Daniel looked around at the others: Abby poised ready and helpless, Rafe hunched glaring on the sofa, Justin twisted round to stare up at him with huge frightened eyes. “Shh,” he said to them, and put a finger to his lips. I had never seen that much love and tenderness and incredible urgency in anyone’s face, ever. “Not one word. No matter what.”
They stared at him. “It’ll be all right,” he said. “Really, it will. It’s going to be fine.” He was smiling.
Then he turned to me and his head moved, a tiny private nod I’d seen a thousand times before. Me and Rob, eyes catching across a door that wouldn’t open, an interview-room table, and that almost invisible nod passing between us: Go.
It took so long. Daniel’s free hand coming up in slow motion, a long fluid arc, to brace the gun. An immense underwater silence filling the room, all the sirens had fallen away, Justin’s mouth was stretched wide but I couldn’t hear anything coming out; the only sound in the world was the flat click of Daniel cocking the revolver. Abby’s hands going out to him, starfished, her hair swinging up. I had so much time, time to see Justin’s head going towards his knees and to swing my gun down to the chest shot opening up, time to watch Daniel’s hands tightening around the Webley and to remember what they had felt like on my shoulders, those hands, big and warm and capable. I had time to recognize this feeling from so long ago, remember the acrid smell of panic off Dealer Boy, the steady rush of blood between my fingers; the realization of how easy it was, bleeding to death, how simple, how effortless. Then the world exploded.

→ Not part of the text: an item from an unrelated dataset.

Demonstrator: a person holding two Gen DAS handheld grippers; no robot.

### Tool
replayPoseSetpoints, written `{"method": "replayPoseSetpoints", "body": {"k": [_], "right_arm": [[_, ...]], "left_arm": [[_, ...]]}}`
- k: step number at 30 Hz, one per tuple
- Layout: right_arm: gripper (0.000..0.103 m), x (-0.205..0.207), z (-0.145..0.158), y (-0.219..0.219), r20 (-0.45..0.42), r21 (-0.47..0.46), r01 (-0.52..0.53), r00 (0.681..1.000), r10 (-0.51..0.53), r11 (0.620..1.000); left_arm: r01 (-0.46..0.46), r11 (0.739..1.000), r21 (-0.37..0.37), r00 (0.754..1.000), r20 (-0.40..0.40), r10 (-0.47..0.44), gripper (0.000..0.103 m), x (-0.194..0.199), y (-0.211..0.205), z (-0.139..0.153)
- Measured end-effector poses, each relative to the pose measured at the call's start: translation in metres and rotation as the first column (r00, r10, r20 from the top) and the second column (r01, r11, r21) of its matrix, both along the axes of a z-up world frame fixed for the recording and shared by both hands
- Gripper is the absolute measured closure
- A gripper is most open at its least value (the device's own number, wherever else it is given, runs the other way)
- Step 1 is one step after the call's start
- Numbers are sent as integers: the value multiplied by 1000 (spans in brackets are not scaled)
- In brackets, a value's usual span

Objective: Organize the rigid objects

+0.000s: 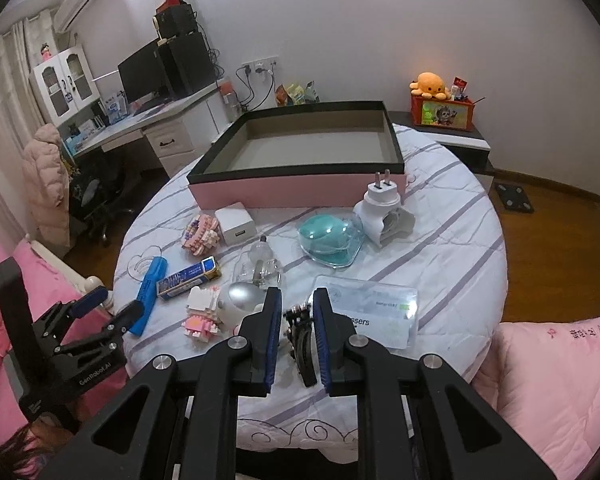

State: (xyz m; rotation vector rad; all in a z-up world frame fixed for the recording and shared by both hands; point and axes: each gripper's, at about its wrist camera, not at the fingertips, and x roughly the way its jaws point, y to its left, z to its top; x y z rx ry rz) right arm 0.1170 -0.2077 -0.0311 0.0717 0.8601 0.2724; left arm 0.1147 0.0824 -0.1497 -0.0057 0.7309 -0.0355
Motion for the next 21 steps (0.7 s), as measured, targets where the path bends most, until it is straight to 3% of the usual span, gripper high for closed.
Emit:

I read somewhere that the last word on every crashed airplane’s black box, the last thing the pilot says when he knows he’s about to die, is “Mammy.” When all the world and all your life are ripping away from you at the speed of light, that’s the one thing that stays yours. It terrified me, the thought that if someday a suspect got a knife to my throat, if my life shrank to one split second, there might be nothing left inside me to say, no one to call. But what I said, small in the hair-thin silence between Daniel’s shot and mine, was “Sam.”
Daniel didn’t say a word. The impact sent him staggering backwards and the gun dropped from his hand, hit the floor with an ugly thud. Somewhere broken glass was falling, a sweet impervious tinkle. I thought I saw a hole like a cigarette burn, in his white shirt, but I was looking at his face. There was no pain on it, no fear, nothing like that; he didn’t even look startled. His eyes were focused on something—I’ll never know what—behind my shoulder. He looked like a steeplechaser or a gymnast, landing perfectly out of the final death-defying leap: intent, tranquil, gone past every limit, holding back nothing; certain.
“No,” Abby said, flat and final as an order. Her skirt fluttered, gay in the sunlight, as she leaped for him. Then Daniel blinked and crumpled sideways, slowly, and there was nothing behind Justin except a clean white wall.